▸ **What the task asks**
Exactly the lines from the one holding "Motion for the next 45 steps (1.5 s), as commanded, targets" through the final line of the data are wanted, copied as written.

**********

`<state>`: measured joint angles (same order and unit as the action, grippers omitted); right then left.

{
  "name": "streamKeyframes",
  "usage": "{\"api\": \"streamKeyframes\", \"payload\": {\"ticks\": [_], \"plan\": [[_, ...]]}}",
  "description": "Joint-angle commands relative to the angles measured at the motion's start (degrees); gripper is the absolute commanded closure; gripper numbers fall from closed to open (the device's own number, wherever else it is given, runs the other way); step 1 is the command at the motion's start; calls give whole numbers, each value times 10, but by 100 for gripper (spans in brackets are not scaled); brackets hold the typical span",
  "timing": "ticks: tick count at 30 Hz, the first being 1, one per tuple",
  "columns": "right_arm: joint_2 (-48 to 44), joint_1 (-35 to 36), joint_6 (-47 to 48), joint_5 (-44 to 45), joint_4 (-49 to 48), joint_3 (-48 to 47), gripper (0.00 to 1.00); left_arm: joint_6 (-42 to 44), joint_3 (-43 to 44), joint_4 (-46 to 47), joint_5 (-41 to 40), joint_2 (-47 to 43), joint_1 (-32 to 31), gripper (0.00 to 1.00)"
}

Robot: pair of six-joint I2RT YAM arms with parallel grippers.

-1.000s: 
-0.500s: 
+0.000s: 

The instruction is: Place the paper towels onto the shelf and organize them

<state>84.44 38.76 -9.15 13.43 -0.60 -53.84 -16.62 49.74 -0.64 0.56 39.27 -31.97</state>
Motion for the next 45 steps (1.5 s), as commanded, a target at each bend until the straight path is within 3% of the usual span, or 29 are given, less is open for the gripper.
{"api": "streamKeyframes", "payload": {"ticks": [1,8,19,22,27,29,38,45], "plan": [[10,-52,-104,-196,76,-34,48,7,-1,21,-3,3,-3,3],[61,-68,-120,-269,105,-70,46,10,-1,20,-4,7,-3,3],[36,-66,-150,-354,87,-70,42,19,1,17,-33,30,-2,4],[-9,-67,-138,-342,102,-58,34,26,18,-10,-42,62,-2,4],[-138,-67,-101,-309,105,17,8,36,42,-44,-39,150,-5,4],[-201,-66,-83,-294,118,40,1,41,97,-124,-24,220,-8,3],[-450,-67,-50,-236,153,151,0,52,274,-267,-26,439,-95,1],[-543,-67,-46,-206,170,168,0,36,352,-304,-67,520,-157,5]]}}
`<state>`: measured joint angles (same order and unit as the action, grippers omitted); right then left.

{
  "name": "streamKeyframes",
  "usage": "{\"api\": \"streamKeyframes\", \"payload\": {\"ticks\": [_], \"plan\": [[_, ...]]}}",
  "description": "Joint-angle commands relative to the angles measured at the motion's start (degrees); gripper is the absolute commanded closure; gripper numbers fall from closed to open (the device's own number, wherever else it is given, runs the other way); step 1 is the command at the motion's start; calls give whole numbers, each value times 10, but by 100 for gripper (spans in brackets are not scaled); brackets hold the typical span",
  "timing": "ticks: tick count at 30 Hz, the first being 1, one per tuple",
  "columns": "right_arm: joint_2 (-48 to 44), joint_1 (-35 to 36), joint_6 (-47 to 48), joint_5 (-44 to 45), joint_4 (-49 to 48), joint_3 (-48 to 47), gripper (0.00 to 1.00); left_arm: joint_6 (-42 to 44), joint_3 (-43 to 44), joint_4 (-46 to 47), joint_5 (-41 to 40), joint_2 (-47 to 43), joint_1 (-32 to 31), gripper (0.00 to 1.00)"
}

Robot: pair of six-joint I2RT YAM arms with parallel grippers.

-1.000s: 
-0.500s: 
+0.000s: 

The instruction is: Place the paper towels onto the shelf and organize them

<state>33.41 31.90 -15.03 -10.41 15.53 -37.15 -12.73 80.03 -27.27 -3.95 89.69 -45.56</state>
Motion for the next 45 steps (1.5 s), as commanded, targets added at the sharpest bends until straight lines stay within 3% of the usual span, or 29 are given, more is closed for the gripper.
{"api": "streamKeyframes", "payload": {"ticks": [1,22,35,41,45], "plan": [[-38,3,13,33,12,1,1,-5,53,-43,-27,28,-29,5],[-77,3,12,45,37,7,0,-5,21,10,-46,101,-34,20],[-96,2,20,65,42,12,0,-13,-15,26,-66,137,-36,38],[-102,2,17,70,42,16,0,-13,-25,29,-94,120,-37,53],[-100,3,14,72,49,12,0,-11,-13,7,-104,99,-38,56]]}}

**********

▸ **Task result**
Motion for the next 45 steps (1.5 s), as commanded, targets added at the sharpest bends until straight lines stay within 3% of the usual span, or 29 are given, more is closed for the gripper.
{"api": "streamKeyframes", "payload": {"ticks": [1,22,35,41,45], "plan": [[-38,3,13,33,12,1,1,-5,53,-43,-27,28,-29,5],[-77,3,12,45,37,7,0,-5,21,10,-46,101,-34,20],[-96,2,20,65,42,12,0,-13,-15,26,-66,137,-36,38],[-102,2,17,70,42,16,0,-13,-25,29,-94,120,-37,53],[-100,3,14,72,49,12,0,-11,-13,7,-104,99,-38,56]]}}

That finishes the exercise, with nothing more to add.